En el momento de arrancar, los faros alumbraron la fachada blanca de la casa. La conocía demasiado para tomarse la molestia de mirarla, pero aun así la contempló un momento. La arquitectura victoriana se caracterizaba por columnas, salientes, galerías y miradores como el que dominaba los tejados de Gillespie, desde el que tanto le gustaba a Kate otear el mar. Al margen de lo que pasara, para Scott «su» casa era aquel edificio, el hogar de sus antepasados, de los Gillespie, cuyo único descendiente seguiría siendo él. Quizá no le hubiera gustado compartirla, pero de lo que estaba seguro era de que jamás había deseado el drama que acababa de abatirse sobre Amélie.

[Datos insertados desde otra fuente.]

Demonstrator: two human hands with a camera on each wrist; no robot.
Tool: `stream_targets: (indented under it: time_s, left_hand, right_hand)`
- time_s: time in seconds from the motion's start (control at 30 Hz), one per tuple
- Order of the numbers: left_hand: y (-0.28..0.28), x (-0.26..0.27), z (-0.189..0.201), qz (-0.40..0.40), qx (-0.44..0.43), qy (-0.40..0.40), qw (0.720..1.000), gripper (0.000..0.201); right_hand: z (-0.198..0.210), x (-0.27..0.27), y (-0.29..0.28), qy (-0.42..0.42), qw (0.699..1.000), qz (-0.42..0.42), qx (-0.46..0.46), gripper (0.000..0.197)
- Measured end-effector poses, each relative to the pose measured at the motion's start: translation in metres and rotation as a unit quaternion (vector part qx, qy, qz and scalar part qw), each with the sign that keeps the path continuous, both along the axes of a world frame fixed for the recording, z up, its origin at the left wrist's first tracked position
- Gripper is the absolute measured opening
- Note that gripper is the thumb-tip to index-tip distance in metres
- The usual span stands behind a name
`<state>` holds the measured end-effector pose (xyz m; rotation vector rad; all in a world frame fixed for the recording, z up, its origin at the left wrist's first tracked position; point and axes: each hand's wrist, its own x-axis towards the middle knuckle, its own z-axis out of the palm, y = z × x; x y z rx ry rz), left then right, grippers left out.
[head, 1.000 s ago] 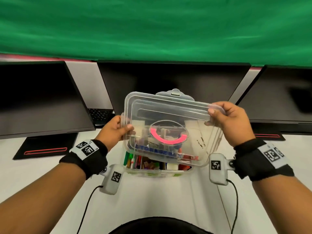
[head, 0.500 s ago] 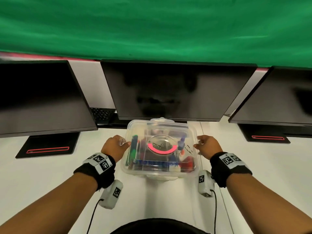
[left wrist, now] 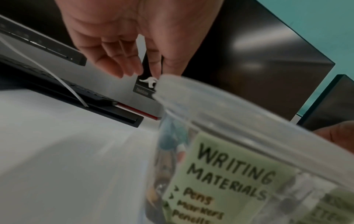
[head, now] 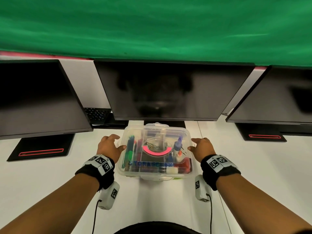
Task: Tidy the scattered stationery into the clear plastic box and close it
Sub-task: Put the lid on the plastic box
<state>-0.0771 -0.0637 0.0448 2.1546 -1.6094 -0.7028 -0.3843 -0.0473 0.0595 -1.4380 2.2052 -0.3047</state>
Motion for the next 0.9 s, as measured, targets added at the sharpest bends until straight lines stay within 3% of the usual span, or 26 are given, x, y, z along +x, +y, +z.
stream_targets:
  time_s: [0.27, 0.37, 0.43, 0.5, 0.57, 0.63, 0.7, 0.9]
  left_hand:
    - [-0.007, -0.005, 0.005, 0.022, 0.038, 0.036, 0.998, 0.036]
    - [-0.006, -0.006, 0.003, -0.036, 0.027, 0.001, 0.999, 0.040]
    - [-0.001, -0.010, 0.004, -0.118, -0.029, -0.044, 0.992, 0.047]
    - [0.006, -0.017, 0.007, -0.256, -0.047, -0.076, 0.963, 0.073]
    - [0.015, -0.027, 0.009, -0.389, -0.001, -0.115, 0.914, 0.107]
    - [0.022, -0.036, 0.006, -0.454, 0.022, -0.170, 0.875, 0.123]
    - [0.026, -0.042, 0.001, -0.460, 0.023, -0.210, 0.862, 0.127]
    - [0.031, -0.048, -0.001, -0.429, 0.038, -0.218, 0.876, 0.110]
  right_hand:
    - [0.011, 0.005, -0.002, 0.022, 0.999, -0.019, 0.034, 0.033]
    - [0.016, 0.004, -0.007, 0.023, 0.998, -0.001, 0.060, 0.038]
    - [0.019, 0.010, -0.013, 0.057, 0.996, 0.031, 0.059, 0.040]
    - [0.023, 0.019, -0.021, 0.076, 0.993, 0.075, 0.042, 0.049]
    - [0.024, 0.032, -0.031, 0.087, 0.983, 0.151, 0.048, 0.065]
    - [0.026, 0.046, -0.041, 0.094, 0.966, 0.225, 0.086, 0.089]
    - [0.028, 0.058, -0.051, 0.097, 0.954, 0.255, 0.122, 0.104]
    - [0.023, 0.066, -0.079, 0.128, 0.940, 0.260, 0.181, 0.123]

Amélie... Cinco años desde su llegada en compañía de tres niños malcriados y de la pequeña Kate. Tan perdida y vulnerable, tan entrañable que, a pesar de todas sus reservas sobre la tribu francesa que le imponían de golpe y sopetón, Scott se había encariñado con ella. Impedía a sus hermanos que le tiraran de las trenzas, e iba a buscarla al colegio. Se dio cuenta de que se acordaba muy bien de su encuentro en el parque, mientras ella leía Los miserables. Era la primera vez que hablaban. Kate evocó a su padre inglés, los jardines de Luxemburgo y su colegio en París, y se puso a llorar. Luego dijo, sonrojándose: «No debemos de caerte muy bien». El contestó que sus sentimientos tenían poca importancia. ¡Ojalá entonces hubiera podido adivinar que años después descubriría que estaba enamorado de ella! ¿Cómo podían suceder esas cosas?
Apartó la vista de la fachada y puso marcha atrás. Algún día estaría presente en la boda de Kate. Aunque Neil Murray hubiera aparecido demasiado pronto, ya encontraría a otro en el momento adecuado. Y probablemente Kate, que sentía cariño por Scott, le pediría que fuera testigo de la boda. Se juró seguir siendo siempre su amigo y seguir cuidándola, pero de lejos. Ignorarla como había hecho aquella noche solo serviría para entristecerla, porque ella no podía adivinar la causa.
Resignado, pero decidido, se la quitó de la cabeza.